|Date: ||Thu, 7 Jul 2005 17:54:00 -0400|
|Reply-To: ||Richard Ristow <firstname.lastname@example.org>|
|Sender: ||"SPSSX(r) Discussion" <SPSSX-L@LISTSERV.UGA.EDU>|
|From: ||Richard Ristow <email@example.com>|
|Subject: ||Re: Importing data: Problems with data structure from Excel file|
|Content-Type: ||text/plain; charset="us-ascii"; format=flowed|
At 03:31 PM 7/7/2005, Rob wrote:
>[I'm importing] data from an Excel file. The dataset includes patient
>data (weight, blood pressure etc.) measured at 10 different time
>Unfortunately the dataset has not been entered in "SPSS mode", but in
>such way that each patient fills out 10 rows (representing the 10 time
>points) with each variable accordingly ordered in its own column.
>Further, one column indicates the patient's id number (thus repeated
>10 times). I would of course like each line to represent one patient
>with all (time) variables separated in they own columns.
>Is there anyway in SPSS (or in Excel for that matter) to avoid
>manually re-entering all the data ??
John Norton's solution is right on: read the data into SPSS as it is,
and there are a number of ways to restructure it. (By the way, I hope
to goodness that each row gives the time that row's data was taken. And
that you've thought what to do if, say, a patient's third row is
Don't assume, though, that (the appropriate) "SPSS mode" is "each line
[case] representing one patient with all (time) variables separated in
their own columns [variables]". The question's been discussed a lot on
this list. "Each line representing [all data for] one patient," is now
being called 'wide' data organization. The organization in your Excel
spreadsheet (or, the same transferred to SPSS) is called 'long'
The developing consensus (I'm one of those arguing for it) is that
'long' is usually better. In brief,
- Fewer variables are always easier to keep track of and manage. (More
records - 'cases' in SPSS - add very little complexity.)
- In particular, data transformations are much easier. In 'long'
structure, converting weight from pounds to kg., or calculating BMI
(body mass index), are one COMPUTE statement each. In 'wide' structure,
they're a LOOP or DO REPEAT at best, and ten new variables to name.
- Data oddities, such as missing data at occasional time points, are
much easier to handle: you leave out a record as a whole, rather than
using logic to decide which variables you skip in creating the 'wide'
- As John showed, it's very easy to go to 'wide' organization for
analysis, as you need to.
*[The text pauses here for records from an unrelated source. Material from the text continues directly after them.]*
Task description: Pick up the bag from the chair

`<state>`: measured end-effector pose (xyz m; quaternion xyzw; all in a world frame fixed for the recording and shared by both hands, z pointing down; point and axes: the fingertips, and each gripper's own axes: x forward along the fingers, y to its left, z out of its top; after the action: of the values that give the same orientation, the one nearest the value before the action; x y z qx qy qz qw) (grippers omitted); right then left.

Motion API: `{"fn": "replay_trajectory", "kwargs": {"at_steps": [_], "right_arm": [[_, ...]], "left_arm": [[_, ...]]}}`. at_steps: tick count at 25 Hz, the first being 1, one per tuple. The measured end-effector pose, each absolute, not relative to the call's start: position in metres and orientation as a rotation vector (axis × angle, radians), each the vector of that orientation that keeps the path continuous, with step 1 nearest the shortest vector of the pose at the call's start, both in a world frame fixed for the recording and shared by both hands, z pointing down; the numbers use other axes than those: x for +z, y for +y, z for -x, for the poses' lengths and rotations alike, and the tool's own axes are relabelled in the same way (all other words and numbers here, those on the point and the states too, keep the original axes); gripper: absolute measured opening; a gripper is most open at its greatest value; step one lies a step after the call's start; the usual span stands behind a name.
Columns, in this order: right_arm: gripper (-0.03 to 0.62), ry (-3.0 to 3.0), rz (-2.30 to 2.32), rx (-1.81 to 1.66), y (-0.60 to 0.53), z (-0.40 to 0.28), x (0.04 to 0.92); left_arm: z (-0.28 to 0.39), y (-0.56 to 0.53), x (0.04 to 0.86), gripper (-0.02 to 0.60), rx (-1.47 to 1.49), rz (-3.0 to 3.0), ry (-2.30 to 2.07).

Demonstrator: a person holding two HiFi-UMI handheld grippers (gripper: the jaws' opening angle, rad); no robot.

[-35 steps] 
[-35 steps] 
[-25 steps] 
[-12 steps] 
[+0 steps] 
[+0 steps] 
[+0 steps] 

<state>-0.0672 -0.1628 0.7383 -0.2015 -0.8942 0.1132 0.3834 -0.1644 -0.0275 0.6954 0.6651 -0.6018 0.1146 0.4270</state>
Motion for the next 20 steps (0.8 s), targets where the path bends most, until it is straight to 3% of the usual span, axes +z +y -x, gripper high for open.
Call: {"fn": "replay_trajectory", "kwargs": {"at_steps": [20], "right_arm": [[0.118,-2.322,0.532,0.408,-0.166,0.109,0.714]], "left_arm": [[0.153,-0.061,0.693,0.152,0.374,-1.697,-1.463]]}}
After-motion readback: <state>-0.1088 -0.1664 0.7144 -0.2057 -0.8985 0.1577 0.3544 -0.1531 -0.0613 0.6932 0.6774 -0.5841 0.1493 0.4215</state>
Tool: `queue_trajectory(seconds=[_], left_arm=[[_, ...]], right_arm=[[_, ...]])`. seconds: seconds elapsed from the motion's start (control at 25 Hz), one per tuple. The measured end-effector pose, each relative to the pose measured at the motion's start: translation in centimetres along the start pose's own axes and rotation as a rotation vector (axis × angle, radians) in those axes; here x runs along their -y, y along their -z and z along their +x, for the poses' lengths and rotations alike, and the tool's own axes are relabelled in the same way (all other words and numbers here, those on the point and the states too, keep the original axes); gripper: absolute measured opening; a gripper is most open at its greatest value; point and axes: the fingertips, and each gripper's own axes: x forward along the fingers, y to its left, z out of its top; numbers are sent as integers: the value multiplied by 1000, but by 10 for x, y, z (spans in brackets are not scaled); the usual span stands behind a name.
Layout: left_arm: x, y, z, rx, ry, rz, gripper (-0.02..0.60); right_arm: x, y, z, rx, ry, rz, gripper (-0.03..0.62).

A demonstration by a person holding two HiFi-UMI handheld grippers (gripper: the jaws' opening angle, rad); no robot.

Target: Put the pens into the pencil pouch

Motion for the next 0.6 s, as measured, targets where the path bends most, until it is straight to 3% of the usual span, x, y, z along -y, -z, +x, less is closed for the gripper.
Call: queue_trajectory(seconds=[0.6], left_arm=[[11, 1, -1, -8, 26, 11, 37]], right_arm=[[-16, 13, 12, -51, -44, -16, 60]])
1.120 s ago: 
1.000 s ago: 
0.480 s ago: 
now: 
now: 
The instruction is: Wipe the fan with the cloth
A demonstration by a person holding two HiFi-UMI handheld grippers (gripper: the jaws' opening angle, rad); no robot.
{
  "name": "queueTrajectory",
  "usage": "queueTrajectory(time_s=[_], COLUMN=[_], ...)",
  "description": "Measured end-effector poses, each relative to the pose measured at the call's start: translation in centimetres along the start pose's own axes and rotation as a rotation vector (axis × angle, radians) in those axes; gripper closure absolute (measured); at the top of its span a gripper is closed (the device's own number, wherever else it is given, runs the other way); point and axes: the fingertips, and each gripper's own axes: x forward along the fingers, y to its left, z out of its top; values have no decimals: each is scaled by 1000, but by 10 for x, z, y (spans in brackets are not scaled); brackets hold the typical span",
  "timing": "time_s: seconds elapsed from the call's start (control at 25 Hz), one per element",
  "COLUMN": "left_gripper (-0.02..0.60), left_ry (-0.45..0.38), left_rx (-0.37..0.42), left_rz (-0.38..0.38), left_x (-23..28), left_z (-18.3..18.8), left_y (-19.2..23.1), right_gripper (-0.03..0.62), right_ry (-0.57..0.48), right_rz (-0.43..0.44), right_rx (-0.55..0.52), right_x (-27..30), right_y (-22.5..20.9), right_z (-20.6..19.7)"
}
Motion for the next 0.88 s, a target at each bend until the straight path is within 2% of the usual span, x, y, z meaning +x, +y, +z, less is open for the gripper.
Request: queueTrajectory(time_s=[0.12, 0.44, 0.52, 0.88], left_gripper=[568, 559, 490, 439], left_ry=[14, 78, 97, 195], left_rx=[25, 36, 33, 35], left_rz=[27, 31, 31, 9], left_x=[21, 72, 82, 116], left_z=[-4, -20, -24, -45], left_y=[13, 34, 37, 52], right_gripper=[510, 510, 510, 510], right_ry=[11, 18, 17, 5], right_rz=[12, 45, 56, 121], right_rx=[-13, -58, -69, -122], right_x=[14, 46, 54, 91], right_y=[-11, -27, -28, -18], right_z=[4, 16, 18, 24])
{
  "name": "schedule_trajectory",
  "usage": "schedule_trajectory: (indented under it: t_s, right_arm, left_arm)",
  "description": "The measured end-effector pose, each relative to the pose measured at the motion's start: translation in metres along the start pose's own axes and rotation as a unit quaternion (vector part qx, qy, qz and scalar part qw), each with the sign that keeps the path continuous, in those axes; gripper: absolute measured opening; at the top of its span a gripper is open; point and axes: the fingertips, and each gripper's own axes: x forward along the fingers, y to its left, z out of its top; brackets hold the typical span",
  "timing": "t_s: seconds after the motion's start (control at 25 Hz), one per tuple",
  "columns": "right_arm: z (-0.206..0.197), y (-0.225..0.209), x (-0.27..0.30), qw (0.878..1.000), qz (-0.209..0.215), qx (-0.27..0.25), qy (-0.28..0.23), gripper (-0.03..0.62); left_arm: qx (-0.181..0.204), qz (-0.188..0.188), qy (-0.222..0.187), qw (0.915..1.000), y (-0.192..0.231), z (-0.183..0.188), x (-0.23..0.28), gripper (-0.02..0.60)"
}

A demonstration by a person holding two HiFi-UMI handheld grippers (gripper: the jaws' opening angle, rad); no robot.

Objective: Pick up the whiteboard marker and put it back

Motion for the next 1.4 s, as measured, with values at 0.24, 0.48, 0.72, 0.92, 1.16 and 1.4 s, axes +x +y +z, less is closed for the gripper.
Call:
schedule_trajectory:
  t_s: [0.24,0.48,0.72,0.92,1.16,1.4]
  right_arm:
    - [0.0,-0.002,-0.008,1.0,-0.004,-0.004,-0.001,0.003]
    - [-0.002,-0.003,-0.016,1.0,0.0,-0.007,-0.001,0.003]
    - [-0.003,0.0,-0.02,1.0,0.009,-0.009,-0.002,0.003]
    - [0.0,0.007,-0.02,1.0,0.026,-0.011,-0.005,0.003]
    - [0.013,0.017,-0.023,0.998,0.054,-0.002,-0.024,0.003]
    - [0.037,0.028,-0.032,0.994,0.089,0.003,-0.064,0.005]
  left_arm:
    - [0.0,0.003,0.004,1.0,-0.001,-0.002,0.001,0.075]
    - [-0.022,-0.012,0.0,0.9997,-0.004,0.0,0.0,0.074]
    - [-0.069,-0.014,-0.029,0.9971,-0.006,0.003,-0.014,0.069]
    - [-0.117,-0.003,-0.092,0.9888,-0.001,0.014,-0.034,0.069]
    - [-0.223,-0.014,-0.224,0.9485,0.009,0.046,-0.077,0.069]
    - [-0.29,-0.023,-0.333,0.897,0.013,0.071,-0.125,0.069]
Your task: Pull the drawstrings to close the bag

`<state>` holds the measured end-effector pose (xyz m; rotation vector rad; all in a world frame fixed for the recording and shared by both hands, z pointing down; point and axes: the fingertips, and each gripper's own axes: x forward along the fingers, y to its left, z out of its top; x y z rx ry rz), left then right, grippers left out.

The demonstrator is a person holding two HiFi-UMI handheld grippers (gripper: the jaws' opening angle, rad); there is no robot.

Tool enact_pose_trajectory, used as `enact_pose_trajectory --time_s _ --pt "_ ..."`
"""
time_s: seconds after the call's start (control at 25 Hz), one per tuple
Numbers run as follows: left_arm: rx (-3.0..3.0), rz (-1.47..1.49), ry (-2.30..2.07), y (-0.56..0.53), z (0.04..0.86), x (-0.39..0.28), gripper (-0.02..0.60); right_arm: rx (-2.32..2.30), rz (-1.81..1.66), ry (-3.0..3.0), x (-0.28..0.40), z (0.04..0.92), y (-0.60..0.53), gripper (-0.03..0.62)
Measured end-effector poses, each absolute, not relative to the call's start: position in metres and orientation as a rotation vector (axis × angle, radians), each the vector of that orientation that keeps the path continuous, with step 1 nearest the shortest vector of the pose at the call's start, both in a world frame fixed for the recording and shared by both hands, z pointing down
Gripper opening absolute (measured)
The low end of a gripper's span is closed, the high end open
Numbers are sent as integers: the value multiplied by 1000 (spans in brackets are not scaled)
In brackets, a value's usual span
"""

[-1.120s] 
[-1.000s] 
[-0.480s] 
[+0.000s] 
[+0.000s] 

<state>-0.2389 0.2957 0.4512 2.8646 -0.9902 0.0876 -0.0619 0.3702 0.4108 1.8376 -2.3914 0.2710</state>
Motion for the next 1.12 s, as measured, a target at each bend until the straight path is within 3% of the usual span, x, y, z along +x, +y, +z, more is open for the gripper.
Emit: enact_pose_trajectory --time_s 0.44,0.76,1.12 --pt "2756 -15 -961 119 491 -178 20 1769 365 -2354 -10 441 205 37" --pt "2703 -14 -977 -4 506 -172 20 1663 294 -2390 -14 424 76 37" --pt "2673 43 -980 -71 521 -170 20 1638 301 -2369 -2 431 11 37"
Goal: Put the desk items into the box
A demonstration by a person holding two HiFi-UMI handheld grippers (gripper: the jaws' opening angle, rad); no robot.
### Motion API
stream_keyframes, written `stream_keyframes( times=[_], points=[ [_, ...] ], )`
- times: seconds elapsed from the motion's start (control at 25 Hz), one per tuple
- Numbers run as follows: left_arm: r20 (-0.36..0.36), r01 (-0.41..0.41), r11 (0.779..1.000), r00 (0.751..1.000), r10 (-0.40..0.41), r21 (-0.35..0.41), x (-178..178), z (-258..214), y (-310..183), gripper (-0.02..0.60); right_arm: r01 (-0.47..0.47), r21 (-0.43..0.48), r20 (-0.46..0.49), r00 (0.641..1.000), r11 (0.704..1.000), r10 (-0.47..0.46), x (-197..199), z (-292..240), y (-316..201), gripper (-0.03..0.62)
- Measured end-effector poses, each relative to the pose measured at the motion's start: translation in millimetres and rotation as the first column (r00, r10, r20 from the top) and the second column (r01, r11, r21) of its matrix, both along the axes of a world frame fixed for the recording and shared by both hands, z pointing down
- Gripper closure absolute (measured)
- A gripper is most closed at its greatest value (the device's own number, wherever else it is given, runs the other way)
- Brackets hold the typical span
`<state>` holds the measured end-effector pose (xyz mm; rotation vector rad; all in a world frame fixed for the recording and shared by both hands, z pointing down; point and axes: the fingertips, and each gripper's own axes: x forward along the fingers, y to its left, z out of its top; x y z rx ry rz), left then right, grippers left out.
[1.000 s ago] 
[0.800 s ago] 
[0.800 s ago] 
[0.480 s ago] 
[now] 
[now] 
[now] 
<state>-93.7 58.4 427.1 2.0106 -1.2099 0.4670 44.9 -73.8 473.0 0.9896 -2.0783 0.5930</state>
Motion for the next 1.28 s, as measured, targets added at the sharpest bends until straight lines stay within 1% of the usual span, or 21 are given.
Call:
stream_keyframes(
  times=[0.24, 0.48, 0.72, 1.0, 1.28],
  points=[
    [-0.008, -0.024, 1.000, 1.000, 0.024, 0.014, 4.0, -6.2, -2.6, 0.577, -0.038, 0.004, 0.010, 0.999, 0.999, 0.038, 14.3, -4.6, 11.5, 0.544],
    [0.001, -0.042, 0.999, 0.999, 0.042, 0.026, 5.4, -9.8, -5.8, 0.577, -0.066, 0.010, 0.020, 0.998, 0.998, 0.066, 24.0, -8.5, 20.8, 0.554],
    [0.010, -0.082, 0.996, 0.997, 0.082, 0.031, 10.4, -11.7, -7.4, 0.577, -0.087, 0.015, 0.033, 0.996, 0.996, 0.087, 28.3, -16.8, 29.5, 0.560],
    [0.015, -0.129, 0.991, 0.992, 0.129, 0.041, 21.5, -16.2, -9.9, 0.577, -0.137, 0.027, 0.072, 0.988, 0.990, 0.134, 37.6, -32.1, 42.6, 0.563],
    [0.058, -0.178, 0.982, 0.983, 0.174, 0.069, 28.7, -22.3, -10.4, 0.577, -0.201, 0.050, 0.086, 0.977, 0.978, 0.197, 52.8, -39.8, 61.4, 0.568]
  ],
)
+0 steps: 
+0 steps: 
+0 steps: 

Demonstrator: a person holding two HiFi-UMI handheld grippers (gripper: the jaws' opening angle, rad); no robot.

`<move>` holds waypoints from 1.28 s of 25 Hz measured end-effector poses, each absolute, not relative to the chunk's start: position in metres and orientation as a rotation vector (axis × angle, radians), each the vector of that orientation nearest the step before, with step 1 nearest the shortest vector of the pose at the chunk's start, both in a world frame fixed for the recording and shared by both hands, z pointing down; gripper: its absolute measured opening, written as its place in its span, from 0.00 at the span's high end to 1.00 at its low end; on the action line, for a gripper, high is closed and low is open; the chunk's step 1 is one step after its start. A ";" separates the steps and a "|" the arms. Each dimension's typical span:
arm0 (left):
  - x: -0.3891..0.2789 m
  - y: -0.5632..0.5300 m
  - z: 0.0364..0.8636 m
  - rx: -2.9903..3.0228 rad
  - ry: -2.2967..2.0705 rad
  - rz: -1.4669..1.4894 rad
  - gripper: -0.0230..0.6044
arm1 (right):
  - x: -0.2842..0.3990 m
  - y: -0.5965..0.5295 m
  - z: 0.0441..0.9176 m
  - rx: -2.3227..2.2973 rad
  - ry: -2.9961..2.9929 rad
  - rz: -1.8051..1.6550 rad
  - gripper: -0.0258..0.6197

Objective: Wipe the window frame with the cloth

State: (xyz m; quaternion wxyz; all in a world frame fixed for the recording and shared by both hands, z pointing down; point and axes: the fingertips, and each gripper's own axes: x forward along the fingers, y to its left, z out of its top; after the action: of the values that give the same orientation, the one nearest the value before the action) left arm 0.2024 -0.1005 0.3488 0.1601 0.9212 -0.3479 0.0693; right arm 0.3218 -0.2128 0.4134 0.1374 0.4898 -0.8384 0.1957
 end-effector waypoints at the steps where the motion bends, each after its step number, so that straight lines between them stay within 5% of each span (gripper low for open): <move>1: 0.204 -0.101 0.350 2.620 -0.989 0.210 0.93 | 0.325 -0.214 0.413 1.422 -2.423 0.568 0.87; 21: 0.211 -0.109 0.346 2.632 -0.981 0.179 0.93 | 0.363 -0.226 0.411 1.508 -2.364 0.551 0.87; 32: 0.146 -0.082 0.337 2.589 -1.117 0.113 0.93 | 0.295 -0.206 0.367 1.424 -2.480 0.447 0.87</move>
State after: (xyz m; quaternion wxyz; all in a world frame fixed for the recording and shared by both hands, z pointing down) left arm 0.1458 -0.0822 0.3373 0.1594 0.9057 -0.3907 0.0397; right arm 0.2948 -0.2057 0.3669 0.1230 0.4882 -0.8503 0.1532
You rarely need to transform the whole data
set to 'wide'; usually, it's a subset of the variables, and a subset of
the time periods.
- For many analyses you'll use summary statistics: maximum blood
pressure, difference of highest and lowest observed weight. Those are
generally easier to calculate across SPSS 'cases' (records) than within
them: hurray for AGGREGATE.
(Alas, some useful summary measures, like within-patient regression
slope for weight, are very difficult with either organization, though I
may be missing something.)
Hmmmm. That wasn't all that 'brief'.
It may sound academic, but in database design theory, the 'wide'
organization is badly un-normalized. You don't have to make database
design theorists happy, but they advocate normalization for a lot of
good reasons, including those I've mentioned.